Because of his participation in the Frankfurt Parliament in 1848/49 he was unable to return to the Saxony Landtag. Instead he remained in Frankfurt. He did not join in the popular uprising later in 1848, but was still a member of the Frankfurt parliament when it relocated to Stuttgart, and was still a member of what came to be known as the Stuttgarter Rumpfparlament when it was closed down at gunpoint in June 1849. After the year of revolutions he emigrated to Switzerland where he successfully claimed political asylum till 1852. He returned to Saxony and was able to negotiate a full judicial pardon, which opened the way for a return to his political career. He returned to Neustadt where in 1852 he became an authorized public notary. In 1856 he relocated to Dresden, where in 1872 he obtained permission to undertake public notary work. The move to Dresden was followed by an almost ten-year break in his political career.

Schaffrath was one of the founders, in 1863, of the Sächsischen Fortschrittsverein (Saxony Progressive Association), the Saxony component of what was becoming the pan-German left-wing liberal Progressive Party.
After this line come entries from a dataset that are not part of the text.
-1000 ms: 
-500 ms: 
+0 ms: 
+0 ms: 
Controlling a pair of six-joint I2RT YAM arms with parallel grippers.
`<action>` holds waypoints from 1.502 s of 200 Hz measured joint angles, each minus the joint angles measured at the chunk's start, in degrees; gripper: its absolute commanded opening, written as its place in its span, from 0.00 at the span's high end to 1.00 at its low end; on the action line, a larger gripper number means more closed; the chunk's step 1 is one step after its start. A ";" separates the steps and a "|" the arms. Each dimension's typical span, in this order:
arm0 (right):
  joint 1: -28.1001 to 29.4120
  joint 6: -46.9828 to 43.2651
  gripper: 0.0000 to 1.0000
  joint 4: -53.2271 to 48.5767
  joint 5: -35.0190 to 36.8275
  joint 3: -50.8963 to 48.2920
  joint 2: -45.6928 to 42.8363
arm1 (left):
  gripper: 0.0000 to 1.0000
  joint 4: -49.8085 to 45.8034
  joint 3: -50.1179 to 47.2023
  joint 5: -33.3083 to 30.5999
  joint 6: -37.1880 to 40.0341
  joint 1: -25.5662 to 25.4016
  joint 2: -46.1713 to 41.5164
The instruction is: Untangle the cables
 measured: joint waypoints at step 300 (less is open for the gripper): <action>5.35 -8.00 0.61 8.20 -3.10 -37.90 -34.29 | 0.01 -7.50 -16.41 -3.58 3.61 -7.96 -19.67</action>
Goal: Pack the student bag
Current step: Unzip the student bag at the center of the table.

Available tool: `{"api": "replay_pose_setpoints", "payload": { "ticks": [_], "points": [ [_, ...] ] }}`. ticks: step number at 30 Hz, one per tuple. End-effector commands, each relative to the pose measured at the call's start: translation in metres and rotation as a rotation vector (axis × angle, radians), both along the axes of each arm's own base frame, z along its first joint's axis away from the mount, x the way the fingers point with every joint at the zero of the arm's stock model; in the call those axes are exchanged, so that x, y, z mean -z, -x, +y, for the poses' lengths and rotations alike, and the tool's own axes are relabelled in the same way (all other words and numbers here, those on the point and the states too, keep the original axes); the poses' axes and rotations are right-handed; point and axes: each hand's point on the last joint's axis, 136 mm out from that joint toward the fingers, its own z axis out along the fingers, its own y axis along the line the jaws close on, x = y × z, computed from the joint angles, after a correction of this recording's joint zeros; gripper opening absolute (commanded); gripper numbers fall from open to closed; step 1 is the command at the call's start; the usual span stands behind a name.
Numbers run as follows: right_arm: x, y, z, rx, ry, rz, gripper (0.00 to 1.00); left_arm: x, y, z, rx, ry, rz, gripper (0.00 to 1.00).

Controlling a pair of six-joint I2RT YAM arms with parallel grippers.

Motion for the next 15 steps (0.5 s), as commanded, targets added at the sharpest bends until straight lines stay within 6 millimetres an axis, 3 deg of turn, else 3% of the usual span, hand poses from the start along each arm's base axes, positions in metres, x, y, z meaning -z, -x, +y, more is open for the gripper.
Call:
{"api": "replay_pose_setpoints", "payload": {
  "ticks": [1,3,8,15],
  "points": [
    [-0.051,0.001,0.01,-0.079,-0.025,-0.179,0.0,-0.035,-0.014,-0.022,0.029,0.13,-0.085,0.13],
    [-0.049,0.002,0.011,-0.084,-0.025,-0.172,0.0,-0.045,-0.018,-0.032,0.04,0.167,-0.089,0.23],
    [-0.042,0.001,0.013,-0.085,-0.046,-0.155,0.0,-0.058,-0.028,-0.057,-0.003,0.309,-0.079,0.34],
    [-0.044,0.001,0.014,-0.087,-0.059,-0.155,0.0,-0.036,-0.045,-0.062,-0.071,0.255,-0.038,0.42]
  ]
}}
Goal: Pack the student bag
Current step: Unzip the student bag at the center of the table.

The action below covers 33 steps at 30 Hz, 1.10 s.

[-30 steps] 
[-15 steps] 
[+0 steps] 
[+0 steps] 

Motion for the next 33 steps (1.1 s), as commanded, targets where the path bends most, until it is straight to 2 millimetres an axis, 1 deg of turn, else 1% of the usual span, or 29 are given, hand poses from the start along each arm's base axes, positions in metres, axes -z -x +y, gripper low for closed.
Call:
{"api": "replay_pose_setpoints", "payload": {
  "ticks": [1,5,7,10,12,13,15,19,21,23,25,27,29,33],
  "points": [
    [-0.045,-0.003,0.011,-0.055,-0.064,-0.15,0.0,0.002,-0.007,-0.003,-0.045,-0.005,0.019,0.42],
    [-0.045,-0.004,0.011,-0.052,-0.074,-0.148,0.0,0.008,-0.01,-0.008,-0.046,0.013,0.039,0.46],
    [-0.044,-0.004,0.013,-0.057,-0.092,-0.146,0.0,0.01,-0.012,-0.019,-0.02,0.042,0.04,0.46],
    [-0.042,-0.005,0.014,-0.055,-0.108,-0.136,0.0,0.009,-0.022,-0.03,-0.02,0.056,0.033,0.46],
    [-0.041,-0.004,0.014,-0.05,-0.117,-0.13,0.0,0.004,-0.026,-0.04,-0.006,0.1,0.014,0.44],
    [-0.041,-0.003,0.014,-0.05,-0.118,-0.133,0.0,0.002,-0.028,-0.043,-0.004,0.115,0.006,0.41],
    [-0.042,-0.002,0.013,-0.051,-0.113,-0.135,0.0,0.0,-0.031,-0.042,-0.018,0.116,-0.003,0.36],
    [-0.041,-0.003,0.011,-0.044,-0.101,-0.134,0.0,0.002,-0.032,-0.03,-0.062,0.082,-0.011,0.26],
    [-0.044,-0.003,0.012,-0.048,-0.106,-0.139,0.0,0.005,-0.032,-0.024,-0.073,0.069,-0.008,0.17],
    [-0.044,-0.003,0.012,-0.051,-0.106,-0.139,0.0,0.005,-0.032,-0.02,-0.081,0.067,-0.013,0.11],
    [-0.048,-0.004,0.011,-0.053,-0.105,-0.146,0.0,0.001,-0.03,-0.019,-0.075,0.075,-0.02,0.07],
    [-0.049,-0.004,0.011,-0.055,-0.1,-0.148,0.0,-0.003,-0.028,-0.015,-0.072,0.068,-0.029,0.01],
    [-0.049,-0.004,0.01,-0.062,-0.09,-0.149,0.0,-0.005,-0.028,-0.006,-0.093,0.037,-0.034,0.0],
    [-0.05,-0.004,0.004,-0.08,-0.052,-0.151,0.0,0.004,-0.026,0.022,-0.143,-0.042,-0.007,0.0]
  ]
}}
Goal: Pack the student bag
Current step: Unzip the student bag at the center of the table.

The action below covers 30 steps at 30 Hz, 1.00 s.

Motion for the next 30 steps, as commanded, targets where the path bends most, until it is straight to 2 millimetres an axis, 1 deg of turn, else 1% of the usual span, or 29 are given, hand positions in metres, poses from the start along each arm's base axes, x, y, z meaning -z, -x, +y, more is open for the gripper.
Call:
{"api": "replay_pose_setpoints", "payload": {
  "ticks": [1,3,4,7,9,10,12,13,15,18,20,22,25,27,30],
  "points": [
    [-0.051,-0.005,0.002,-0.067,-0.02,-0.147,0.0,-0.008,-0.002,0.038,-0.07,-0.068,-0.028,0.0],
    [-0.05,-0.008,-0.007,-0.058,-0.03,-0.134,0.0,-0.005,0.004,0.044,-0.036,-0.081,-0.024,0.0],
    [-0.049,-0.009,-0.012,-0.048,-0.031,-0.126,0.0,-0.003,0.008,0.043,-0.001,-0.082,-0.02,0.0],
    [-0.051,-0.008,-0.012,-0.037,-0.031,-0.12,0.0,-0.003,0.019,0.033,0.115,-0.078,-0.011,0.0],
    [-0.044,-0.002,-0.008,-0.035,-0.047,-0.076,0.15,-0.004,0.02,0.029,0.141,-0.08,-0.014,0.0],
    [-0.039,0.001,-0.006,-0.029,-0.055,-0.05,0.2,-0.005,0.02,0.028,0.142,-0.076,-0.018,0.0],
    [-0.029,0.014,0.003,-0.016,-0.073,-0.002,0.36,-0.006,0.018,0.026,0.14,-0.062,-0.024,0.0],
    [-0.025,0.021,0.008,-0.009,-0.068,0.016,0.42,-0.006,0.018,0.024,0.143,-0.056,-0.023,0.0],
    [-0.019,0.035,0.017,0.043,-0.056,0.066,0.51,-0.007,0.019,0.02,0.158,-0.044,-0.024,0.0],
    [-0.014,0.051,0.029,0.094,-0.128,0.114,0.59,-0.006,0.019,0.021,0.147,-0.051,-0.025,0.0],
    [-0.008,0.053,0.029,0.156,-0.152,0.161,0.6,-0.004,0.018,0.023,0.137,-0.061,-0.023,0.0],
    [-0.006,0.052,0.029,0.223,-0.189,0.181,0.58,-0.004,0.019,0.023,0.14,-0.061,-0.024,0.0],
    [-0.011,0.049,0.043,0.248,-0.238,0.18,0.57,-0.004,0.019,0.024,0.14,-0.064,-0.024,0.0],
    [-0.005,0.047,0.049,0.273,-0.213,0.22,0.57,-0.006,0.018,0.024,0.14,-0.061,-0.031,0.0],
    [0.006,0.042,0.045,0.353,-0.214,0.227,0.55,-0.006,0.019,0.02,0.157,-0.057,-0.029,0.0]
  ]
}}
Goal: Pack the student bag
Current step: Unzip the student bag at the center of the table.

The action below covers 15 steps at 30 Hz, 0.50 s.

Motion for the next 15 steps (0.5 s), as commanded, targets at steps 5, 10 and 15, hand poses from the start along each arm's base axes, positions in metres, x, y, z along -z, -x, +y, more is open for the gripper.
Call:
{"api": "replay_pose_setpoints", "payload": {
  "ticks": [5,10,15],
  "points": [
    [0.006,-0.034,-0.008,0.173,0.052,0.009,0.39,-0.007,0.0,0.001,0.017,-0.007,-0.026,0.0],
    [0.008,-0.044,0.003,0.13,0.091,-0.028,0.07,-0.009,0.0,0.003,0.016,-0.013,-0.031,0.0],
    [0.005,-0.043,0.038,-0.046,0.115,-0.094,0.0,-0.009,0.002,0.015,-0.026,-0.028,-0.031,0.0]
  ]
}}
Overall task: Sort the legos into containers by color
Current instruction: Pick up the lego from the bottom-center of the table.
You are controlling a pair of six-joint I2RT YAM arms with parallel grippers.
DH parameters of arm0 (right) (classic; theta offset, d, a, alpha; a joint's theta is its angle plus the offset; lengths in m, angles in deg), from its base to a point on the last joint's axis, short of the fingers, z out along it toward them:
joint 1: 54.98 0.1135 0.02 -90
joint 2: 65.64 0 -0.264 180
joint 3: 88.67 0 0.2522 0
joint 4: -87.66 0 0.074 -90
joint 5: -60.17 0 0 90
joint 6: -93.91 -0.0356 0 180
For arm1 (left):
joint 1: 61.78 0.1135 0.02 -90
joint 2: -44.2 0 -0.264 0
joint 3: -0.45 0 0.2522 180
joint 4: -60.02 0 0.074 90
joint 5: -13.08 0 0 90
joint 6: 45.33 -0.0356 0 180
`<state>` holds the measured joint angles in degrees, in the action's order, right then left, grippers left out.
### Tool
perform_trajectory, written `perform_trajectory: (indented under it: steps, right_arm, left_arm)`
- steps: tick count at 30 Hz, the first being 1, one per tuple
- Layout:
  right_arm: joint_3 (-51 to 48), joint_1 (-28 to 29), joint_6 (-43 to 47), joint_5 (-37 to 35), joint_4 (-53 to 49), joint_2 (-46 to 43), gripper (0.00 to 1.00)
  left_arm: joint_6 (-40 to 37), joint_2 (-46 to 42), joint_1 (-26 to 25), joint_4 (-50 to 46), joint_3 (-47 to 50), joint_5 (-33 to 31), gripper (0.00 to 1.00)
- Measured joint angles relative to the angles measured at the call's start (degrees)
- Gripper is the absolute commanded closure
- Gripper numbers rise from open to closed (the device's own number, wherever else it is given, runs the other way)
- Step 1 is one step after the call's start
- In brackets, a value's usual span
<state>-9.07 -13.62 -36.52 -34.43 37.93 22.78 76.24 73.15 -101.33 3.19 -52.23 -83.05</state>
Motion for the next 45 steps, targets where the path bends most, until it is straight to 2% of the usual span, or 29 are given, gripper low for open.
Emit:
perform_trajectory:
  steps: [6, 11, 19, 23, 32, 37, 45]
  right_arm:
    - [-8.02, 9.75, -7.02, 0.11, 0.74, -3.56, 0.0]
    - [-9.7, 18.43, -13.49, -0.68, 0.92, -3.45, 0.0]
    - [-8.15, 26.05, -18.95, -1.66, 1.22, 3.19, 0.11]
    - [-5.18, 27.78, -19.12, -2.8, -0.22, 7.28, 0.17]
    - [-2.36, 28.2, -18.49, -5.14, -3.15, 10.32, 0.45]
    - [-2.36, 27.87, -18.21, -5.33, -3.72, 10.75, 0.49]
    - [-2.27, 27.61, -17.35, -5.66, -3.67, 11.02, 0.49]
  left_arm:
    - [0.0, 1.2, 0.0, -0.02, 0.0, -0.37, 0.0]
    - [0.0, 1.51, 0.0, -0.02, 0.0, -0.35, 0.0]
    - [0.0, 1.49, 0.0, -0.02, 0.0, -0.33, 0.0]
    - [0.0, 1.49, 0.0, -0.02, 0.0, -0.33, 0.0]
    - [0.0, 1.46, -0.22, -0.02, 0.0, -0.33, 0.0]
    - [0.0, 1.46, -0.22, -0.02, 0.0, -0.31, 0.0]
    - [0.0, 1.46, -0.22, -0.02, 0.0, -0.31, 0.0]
Between 1865 and 1872 he sat as a member of the Dresden City Council, remaining active in city politics till the mid 1870s.

In February 1867 he was elected as a Progress Party member to the Reichstag of the newly created North German Confederation. Both the confederation and its Reichstag proved short-lived. Following unification, however, in 1871 they were replaced by a new German state and a new national Parliament (Reichstag). Wilhelm Schaffrath was a member between March 1871 and 1874, and again between 1878 and 1879.

At the same time, in October 1871 he was also elected a member of the Landtag of Saxony, where he would sit as a member till 1879. Despite the unceremonious nature of his exclusion from the chamber in 1849, following his high-profile participation in the political aspects of the events of 1848, in 1871 he was promptly elected president of the Saxony Second Chamber, and the king confirmed the appointment. However, he lost the presidency of the chamber in 1875 following fresh regional elections in 1874 which had given the conservative parties a majority in the chamber, and the presidency passed to Ludwig Haberkorn.

During the ten years from 1883 till his death he served as an elected judge in the Saxony district court. He also undertook other senior functions of a political and administrative nature, both locally and on a national level.